The proposed CopierTo
/CopierFrom
aim to fix io.Copy
on os
and net
package types by providing an interface that does include the necessary features.
Adding yet more magic methods to dig us out of the hole caused by the existing magic methods does seem somewhat odd. It's quite possible that if we were designing io.Copy
from the start, there would be a better way to do this. But I don't see another way out of this given the current constraints, I believe this proposal does address the problem, and I think that the addition of *os.File.WriteTo
in Go 1.22 has put us at a point where surprising io.Copy
behavior is common enough that we need to do something to address the situation.
We could constrain this by using an internal package, and by looking for methods that return types defined in that internal package. That would mean that only types in the standard library would implement the new interfaces. On the one hand that would prevent other packages from taking advantage of these new methods. On the other hand it would constrain the additional complexity.
For example
package iofd
type FD uintptr
type SysFDer interface {
SysFD() FD
CopyBetween(dst, src FD, buf []byte) (int64, bool, error)
}
Then in package io
srcfd, srcOK := src.(iofd.SysFDer)
dstfd, dstOK := dst.(iofd.SysFDer)
if srcOK && dstOK {
len, handled, err := srcfd.CopyBetween(dstfd, srcfd, buf)
if handled {
return len, err
}
}
We could constrain this to be internal-only, but I don't think it's worth it. We'd still have the complexity of the new methods, we'd just not be allowing anyone else to take advantage of the benefits.

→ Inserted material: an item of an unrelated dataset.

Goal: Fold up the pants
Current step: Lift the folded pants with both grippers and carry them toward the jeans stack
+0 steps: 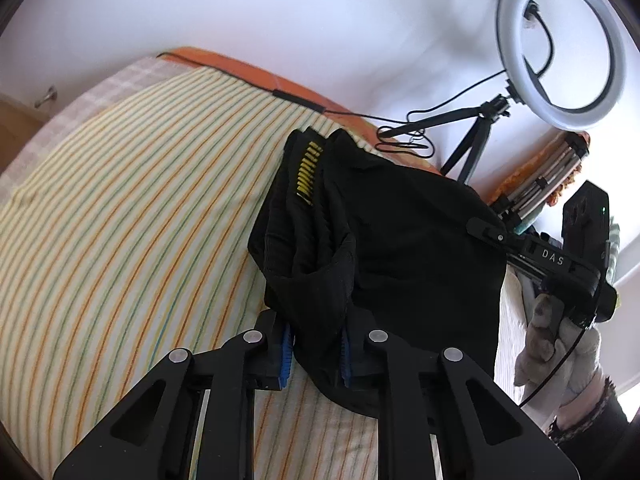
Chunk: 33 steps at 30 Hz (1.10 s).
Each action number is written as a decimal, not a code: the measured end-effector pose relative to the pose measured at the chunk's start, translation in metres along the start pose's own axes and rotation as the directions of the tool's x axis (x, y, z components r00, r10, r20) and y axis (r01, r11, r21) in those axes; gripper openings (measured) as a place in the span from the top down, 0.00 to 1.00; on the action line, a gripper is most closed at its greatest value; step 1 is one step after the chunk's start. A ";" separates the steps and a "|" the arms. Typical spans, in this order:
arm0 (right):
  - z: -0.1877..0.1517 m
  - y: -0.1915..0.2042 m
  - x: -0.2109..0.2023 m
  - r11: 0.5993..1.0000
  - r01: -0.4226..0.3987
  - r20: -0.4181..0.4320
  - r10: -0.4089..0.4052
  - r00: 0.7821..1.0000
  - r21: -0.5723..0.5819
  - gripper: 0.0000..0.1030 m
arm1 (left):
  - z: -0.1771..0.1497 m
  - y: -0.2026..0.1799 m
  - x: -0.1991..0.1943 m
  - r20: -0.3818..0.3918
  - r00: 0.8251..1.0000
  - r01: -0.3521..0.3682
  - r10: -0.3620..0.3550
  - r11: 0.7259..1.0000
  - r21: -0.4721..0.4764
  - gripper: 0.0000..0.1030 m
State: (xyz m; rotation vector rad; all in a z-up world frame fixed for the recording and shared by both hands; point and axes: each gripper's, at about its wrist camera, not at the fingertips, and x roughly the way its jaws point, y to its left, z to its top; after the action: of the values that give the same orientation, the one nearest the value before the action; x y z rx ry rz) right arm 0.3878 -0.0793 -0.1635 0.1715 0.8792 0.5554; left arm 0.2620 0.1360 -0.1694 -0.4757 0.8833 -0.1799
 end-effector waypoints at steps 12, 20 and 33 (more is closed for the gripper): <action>0.009 0.027 -0.022 0.991 0.060 0.025 -0.057 0.998 -0.118 0.91 | 0.000 -0.016 -0.016 0.042 0.999 0.024 -0.027 0.997 0.075 0.86; 0.011 0.039 -0.048 0.982 0.080 0.066 -0.070 0.995 -0.172 0.91 | -0.004 -0.023 -0.026 0.042 0.998 0.039 -0.043 0.995 0.086 0.86; 0.011 0.034 -0.115 0.965 0.137 0.128 -0.110 0.986 -0.222 0.91 | -0.009 -0.079 -0.039 0.066 0.992 0.096 -0.105 0.986 0.138 0.87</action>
State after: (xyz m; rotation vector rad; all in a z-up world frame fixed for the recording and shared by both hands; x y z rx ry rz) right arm 0.3248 -0.1108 -0.0653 -0.0618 0.7022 0.5212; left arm 0.2338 0.0768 -0.1095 -0.3984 0.7707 -0.3110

I think the complexity of the new methods is significantly less if nobody else can implement them. In particular we can design the new methods so that they work on the pair of source and destination, which is what we need. One of the problems with the current methods is that they only work on the source or on the destination, which is how we've gotten into the position of needing to use both, and therefore needing to turn off both, and therefore increasing complexity.
#69097 is another example of things going wrong in the current tangle of ReaderFroms/WriterTos. I'm pretty sure this also broke with the addition of *os.File.WriteTo in 1.22.
In particular we can design the new methods so that they work on the pair of source and destination, which is what we need.
I don't follow this. Any method we add will need to be called on one of the source or destination, with the other side of the copy as a parameter. I don't see the reason to pass srcfd as a parameter in the example; srcfd is already the receiver, so we're just passing it to the method twice:
len, handled, err := srcfd.CopyBetween(dstfd, srcfd, buf)
Also, requiring that both source and destination implement SysFDer is limiting. Currently, the Linux File.ReadFrom checks to see if the source is an io.LimitedReader and extracts the inner reader when available ( https://go.googlesource.com/go/+/refs/tags/go1.23.0/src/os/zero_copy_linux.go#73). Either we'd have to make LimitedReader implement SysFDer or drop the ability to splice from a size-limited source.
The problem with ReaderFrom/WriterTo isn't that they operate on only the source or destination, it's that they have no access to the copy buffer and no way to fall back if the fast path isn't available. I don't think fixing those problems adds complexity; instead it removes it.
You're right, there is no reason to make CopyBetween
a method of SysFDer
. It should just be a top level internal/poll.CopyBetween
function that copies between two file descriptors. We can handle LimitedReader
(and CopyN
) by also passing a maximum length.
I think there is a problem with ReaderFrom
and WriterTo
that you aren't mentioning: in order to use them to invoke sendfile
or copy_file_range
, whoever implements the methods needs to dig through the argument to find out what it can do. That's the step I'm trying to avoid by SysFDer
. I agree that this does not help with the io.CopyBuffer
problem.